#### Data for this exercise ####

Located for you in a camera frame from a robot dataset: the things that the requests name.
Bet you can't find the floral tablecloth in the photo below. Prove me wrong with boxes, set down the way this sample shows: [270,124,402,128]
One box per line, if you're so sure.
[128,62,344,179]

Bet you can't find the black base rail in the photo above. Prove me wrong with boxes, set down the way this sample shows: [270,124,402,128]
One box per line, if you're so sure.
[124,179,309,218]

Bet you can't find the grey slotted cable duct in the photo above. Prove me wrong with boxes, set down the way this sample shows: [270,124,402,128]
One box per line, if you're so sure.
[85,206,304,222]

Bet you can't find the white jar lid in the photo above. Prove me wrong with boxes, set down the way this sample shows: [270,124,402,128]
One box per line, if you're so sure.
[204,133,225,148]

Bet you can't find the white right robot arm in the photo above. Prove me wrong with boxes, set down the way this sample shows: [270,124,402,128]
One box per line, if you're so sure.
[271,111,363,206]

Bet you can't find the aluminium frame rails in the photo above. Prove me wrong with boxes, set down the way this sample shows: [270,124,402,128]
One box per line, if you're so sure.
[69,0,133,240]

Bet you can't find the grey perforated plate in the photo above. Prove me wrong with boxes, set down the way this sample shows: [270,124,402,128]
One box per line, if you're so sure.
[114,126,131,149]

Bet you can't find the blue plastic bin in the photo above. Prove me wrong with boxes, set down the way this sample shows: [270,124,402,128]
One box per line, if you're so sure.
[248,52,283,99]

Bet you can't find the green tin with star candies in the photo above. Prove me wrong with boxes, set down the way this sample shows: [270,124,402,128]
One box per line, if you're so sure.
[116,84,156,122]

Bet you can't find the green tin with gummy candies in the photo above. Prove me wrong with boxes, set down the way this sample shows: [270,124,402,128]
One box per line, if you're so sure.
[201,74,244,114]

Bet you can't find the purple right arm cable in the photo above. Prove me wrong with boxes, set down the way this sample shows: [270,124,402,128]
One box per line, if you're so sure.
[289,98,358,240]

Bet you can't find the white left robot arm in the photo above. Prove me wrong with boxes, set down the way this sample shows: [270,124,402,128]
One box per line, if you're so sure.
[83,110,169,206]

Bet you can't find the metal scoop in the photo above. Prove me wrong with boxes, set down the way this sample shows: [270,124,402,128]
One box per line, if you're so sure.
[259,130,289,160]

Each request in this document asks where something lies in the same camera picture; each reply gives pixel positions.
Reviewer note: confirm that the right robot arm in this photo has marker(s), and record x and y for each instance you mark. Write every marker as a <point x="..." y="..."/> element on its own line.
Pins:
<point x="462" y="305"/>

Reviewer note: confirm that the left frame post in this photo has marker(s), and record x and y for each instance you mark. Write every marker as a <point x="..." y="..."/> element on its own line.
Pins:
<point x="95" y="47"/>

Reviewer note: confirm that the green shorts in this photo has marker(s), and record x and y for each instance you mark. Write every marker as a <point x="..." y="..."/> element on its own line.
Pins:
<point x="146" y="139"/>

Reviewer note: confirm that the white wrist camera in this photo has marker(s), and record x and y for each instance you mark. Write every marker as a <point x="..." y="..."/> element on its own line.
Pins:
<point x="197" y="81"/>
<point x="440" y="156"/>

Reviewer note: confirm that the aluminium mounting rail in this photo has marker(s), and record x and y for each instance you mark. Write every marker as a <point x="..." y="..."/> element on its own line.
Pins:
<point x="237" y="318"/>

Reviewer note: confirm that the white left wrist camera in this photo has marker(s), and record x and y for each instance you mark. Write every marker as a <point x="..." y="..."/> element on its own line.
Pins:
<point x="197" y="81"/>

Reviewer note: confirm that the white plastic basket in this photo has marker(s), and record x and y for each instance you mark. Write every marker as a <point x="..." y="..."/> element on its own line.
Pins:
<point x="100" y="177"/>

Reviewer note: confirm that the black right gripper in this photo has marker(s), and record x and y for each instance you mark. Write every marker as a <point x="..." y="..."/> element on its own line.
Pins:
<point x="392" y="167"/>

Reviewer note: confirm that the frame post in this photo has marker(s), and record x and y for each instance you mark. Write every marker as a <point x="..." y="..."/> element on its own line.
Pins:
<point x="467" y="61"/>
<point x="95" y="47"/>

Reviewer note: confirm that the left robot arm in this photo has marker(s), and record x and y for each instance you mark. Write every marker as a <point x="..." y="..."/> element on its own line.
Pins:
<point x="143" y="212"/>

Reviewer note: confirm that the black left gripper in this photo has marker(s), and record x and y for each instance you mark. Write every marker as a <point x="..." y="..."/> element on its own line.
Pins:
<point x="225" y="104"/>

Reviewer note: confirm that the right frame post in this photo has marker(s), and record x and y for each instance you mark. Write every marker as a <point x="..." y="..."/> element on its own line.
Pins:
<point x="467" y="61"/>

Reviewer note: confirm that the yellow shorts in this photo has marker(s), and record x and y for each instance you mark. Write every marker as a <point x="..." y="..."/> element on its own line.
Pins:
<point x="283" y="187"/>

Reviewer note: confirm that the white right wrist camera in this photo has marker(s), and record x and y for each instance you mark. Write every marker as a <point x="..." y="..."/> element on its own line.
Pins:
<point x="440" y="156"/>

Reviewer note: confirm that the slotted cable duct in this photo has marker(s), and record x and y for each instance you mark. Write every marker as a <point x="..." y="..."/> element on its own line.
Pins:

####

§ About this exercise: Look through the records and gather each line with the word "slotted".

§ Finished task:
Bet you can't find the grey slotted cable duct in the photo above. Prove me wrong with boxes, set down the way this sample shows: [270,124,402,128]
Reviewer note: confirm that the slotted cable duct in this photo has marker(s), and record x and y for each instance you mark. Write every marker as a <point x="..." y="..."/> element on its own line.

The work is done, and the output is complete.